WORK REQUIRED: Give back exactly the lines of the data below, starting with the line that has "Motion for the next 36" and going on through the line that has "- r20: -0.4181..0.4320".

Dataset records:
————

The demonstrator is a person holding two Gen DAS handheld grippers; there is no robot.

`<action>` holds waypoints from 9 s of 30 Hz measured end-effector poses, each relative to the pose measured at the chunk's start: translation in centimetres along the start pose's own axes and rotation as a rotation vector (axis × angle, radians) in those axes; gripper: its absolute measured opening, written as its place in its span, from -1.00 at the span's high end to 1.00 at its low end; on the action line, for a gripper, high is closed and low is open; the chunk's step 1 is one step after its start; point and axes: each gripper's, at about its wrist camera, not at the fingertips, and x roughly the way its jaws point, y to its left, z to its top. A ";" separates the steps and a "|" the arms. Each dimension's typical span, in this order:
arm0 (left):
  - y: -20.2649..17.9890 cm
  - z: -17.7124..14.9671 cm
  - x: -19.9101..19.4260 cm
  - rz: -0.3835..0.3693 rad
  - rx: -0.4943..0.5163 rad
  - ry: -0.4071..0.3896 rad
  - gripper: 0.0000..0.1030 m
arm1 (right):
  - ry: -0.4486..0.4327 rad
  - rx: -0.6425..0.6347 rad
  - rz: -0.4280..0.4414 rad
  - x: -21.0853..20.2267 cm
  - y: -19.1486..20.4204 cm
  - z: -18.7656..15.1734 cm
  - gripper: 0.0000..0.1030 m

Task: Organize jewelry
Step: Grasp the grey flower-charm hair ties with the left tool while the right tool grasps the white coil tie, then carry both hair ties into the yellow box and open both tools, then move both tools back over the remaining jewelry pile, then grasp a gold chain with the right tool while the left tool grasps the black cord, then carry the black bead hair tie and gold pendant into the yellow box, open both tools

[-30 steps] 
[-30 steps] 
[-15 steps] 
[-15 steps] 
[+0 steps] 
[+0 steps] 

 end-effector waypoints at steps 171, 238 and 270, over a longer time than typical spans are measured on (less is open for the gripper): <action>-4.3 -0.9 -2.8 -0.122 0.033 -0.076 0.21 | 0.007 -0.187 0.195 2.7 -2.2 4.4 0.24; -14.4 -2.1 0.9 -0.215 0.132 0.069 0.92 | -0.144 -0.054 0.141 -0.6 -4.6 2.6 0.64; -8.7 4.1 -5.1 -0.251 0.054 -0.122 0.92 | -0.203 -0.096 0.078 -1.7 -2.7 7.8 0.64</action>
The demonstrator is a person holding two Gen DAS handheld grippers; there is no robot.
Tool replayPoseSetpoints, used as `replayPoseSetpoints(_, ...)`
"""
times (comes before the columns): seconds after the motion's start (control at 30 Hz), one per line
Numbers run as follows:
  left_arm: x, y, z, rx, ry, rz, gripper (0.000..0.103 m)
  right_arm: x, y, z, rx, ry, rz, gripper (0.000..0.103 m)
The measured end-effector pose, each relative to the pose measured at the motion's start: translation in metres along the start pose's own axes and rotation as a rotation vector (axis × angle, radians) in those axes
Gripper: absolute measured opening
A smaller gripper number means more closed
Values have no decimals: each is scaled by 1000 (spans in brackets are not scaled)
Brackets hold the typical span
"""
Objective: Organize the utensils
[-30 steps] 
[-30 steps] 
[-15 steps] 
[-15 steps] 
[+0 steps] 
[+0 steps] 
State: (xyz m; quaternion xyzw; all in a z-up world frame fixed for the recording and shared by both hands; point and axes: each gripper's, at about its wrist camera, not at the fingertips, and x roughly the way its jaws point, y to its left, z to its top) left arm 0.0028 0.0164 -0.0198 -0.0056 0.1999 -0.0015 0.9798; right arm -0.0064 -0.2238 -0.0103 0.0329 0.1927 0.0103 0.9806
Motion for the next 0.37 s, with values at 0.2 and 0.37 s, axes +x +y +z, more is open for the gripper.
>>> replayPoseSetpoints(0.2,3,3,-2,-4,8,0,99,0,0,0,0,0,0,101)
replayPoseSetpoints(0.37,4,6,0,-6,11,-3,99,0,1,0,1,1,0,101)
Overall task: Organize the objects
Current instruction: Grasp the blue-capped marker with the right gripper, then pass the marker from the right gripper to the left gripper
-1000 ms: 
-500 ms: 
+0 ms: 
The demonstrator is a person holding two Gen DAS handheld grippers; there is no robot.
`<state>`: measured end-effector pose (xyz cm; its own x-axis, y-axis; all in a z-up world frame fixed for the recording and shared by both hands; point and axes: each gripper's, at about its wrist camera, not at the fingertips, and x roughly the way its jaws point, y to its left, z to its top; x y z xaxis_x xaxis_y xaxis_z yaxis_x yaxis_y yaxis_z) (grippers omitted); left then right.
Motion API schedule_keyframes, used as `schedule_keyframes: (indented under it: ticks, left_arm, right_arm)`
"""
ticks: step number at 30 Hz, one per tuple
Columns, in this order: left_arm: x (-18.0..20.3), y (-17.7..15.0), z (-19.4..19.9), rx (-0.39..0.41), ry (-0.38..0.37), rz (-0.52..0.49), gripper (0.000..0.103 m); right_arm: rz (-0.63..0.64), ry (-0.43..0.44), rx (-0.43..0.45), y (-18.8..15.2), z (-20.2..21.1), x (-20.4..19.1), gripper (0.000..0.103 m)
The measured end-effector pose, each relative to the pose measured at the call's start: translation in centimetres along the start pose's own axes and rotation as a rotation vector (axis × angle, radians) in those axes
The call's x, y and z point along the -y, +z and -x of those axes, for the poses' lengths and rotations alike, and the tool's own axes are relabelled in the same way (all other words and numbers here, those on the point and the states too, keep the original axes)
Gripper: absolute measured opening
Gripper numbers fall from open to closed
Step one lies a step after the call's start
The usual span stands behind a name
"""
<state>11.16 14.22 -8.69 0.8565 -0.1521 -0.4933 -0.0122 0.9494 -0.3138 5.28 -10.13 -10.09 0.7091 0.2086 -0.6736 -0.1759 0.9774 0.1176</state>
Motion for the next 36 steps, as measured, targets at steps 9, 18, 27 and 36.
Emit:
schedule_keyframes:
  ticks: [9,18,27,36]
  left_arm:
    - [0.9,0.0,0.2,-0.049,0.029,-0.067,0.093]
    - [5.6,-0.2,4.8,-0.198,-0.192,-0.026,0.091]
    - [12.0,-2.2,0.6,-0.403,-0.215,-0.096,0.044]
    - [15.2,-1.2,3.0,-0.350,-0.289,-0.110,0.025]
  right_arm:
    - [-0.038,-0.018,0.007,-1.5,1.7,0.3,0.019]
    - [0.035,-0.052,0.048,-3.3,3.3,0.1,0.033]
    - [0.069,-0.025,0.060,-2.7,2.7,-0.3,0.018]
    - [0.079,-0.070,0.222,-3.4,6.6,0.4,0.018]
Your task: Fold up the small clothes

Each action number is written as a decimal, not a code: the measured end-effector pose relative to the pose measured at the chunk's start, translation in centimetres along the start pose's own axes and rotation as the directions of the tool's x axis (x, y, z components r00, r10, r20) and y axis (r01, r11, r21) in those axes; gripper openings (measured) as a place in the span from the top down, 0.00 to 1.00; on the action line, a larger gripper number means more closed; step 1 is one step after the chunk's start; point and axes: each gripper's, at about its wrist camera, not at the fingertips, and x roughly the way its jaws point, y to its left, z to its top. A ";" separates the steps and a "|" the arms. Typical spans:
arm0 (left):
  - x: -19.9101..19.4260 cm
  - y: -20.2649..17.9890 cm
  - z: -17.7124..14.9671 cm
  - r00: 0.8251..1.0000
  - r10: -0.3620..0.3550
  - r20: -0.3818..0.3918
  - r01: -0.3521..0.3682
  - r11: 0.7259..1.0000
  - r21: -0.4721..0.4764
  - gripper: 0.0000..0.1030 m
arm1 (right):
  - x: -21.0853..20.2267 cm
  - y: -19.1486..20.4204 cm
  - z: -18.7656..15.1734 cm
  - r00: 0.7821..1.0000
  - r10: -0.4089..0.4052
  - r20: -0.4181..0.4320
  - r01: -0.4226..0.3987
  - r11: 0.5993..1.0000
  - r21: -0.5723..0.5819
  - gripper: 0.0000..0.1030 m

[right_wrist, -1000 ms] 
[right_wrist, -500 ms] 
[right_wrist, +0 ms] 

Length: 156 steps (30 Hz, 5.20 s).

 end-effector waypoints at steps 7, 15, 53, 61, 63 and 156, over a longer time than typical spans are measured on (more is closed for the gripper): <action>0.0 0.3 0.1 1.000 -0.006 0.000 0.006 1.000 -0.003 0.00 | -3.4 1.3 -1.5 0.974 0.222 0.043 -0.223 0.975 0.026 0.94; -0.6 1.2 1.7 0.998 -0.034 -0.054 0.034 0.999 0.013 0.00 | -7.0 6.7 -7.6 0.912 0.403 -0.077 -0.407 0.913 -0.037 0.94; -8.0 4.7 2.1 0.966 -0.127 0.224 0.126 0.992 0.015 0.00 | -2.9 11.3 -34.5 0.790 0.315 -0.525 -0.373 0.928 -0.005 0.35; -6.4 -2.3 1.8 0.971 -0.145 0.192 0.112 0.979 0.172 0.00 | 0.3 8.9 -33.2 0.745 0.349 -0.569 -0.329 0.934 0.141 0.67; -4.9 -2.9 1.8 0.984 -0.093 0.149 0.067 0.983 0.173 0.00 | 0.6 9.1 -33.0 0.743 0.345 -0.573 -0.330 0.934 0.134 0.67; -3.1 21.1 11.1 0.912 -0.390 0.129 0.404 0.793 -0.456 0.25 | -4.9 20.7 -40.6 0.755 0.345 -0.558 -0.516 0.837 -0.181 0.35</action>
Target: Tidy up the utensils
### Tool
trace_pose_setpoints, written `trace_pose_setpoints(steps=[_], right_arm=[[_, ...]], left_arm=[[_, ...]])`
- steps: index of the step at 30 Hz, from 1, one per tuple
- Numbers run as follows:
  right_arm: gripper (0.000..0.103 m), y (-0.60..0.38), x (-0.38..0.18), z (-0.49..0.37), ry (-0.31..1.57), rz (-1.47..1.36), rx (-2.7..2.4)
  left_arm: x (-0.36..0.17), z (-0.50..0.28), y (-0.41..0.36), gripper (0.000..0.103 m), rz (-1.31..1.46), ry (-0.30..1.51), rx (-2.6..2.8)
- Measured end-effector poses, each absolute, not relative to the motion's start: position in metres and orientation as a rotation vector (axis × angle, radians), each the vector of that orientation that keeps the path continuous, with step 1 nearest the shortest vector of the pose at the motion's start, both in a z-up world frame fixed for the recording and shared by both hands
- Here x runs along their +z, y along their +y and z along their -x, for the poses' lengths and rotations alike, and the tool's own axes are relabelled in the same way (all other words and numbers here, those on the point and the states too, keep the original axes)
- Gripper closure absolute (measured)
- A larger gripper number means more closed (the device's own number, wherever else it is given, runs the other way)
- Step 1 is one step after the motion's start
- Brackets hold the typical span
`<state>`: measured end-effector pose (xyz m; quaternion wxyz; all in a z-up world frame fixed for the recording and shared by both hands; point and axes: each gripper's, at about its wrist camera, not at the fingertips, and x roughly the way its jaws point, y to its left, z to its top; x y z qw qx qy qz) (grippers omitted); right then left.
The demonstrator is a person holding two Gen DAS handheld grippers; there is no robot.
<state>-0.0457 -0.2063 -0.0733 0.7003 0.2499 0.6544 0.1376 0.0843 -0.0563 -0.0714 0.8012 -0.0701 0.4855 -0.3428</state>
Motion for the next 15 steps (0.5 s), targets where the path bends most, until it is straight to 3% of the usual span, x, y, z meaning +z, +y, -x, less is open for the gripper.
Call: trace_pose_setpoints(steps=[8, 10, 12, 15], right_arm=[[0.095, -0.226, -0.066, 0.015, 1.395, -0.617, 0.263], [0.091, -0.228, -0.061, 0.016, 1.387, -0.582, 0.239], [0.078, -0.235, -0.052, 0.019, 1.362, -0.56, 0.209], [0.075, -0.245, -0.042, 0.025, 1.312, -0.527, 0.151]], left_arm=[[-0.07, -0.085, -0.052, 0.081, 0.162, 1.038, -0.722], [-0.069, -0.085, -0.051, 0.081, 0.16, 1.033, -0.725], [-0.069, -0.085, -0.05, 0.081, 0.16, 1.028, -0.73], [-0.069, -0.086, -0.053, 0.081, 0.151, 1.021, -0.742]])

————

ANSWER TO THE EXERCISE:
Motion for the next 36 steps, as measured, targets at steps 9, 18, 27 and 36.
Emit:
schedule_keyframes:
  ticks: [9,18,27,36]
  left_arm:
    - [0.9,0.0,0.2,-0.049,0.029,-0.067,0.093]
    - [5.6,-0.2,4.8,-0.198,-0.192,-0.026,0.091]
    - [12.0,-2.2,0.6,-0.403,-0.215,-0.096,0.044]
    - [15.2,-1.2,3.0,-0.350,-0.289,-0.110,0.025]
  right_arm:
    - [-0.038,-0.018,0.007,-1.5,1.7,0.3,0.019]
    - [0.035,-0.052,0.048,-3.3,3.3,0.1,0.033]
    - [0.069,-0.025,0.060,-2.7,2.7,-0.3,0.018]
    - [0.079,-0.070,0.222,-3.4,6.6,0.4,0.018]
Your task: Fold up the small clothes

Each action number is written as a decimal, not a code: the measured end-effector pose relative to the pose measured at the chunk's start, translation in centimetres along the start pose's own axes and rotation as the directions of the tool's x axis (x, y, z components r00, r10, r20) and y axis (r01, r11, r21) in those axes; gripper openings (measured) as a place in the span from the top down, 0.00 to 1.00; on the action line, a larger gripper number means more closed; step 1 is one step after the chunk's start; point and axes: each gripper's, at about its wrist camera, not at the fingertips, and x roughly the way its jaws point, y to its left, z to its top. A ";" separates the steps and a "|" the arms. Typical spans:
arm0 (left):
  - x: -19.9101..19.4260 cm
  - y: -20.2649..17.9890 cm
  - z: -17.7124..14.9671 cm
  - r00: 0.8251..1.0000
  - r10: -0.3620..0.3550
  - r20: -0.3818..0.3918
  - r01: -0.3521..0.3682
  - r11: 0.7259..1.0000
  - r21: -0.4721..0.4764
  - gripper: 0.0000..0.1030 m
arm1 (right):
  - x: -21.0853..20.2267 cm
  - y: -19.1486..20.4204 cm
  - z: -18.7656..15.1734 cm
  - r00: 0.7821..1.0000
  - r10: -0.4089..0.4052
  - r20: -0.4181..0.4320

Nothing else is needed to complete the answer.